Hamburg sofort wieder im Vorwärtsgang. Was sie bringen, sieht stets gefährlicher aus als zwischendrin unsere Bemühungen. Freddy weiß beim Abstoß nicht, wem er den Ball schicken soll, entscheidet sich schließlich zum langen Abstoß ins Leere. Doch jetzt Köhn mit Zug nach vorn, gebremst durch ein taktisches Foul, geahndet mit Gelb, immerhin. „Wo Du auch spielst, ja wir folgen Dir …!“
Leo holt eine Ecke raus, gleich noch eine, doch der Schiri pfeift unseren Angriff ab. Ich hoffe, er wusste warum. Es folgten weitere Torannäherungen, welche jedoch weiterhin nicht so gefährlich daherkamen wie jene des Gegners. Skarke und Burcu kommen rein – und wirbeln gleich ordentlich vorm gegnerischen Tor: Ersterer setzt sich auf links durch, kurz darauf zweiterer auf rechts mit Pass ins Zentrum, wo Meister Skarke verdammt knapp am gegnerischen Kasten vorbeizieht.

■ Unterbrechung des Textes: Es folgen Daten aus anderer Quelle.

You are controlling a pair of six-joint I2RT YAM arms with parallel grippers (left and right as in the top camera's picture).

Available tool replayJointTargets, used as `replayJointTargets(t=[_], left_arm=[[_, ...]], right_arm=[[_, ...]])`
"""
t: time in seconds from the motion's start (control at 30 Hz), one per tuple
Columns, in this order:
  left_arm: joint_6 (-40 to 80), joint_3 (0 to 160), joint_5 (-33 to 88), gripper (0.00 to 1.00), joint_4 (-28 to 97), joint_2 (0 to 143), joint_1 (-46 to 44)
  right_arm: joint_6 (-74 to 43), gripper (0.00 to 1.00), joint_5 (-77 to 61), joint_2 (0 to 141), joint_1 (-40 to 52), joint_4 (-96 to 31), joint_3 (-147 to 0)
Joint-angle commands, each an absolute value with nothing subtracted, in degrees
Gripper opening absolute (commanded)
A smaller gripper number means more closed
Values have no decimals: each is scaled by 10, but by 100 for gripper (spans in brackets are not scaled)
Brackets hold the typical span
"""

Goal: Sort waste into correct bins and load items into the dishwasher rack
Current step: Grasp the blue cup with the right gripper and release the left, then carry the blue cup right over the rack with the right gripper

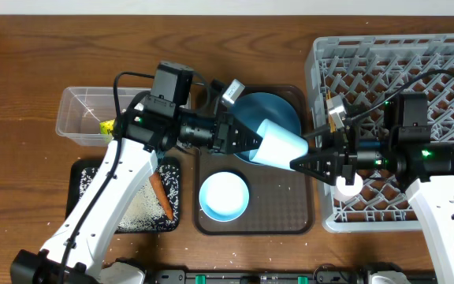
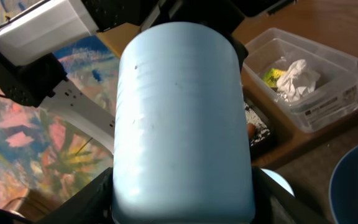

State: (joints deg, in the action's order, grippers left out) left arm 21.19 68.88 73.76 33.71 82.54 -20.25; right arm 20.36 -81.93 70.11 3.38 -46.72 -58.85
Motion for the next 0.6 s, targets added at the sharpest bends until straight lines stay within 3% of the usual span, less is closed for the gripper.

Von den Rängen schallt jetzt die Union-Version des Ricky-Hatton-Gesangs, und wie dieser stürmt unsere Mannschaft nach vorn. Die Hamburger machen jetzt auch mal Fehler, sind sie müde? Trimmi auf Ilic, der köpft aufs Tor, aber nicht gut genug für den Keeper. Skarke gegen vier, und er bleibt dran. Freistoß Union: Köhn nimmt Anlauf, knallt das Ding an die Latte, dass diese lange nachbebt – so ein Mist, das wäre der mittlerweile sogar fällige Ausgleich gewesen. „Und wir lieben unsren Club, und wir sind stolz auf ihn!“
Jetzt auch der HSV mal wieder vor unserem Tor – und sofort wird’s gefährlich. Unseren nächsten Angriff beenden sie mit einer rettungs-Grätsche, welche umgehend den nächsten Konter der Hausherren einleitet – und schon stehts 3:1! Einmal kurz nicht aufm Damm, und schon wird’s von diesem gerade enorm heimstarken HSV bitter bestraft, sehr zur Freude der Stadionanlage samt Heimfans.
Wir greifen an, Hamburg kontert, fast das 4:1, doch Freddy macht den Winkel zu. Flanke Burcu, Doekhi köpft das Ding in den Boden, „Wir warn am Ende, gib mal ne Spende …“ Die Spielzeit ist nahezu herum, doch Unsere greifen weiter an. Wieder Burcu, passt zu Ilic – und der köpft das Ding satt in die Maschen! Sein erstes Tor der Saison nach etlichen Torvorbereitungen, und wir sind plötzlich wieder janz nahe dran am ersehnten Punkt!
6 Minuten gabs obendrauf, dazu „Auf geht’s Unioner schießt ein Tor!“ Fast-Missverständnis HSV, und Unsere mühten sich, vors gegnerische Tor zu kommen. Doch nein, nein und nochmals nein, es sollte nicht mehr sein. Auch ein aus unserer Hälfte heraus getretener Freistoß brachte keinen Eisernen Jubel hervor. Dieser gehört den Hausherren, während unsere Auswärtsfahrer mit der herzlichen, hinterher von Trimmi vorm Mikro gelobten Verabschiedung unserer Mannschaft einen guten Schlusspunkt setzten.
„Eine komplett unnötige Niederlage bringt uns den Abstiegskampf zurück!“, beginnt Freund Christophs Resümee aus dem Gästeblock. „Kein lauter Zusammenbruch, sondern ein stilles Scheitern in den entscheidenden Momenten.“ Mindestens zwei dieser Momente brachten mich zum Aufschreien. Den Gegner sah ich indes als die bessere, in den entscheidenden Momenten eiskalt gefährlichere Mannschaft. Lasst uns zusammenstehen und schon nächsten Samstag die nächsten, immer wichtiger werdenden Punkte holen. Eisern heißt dit!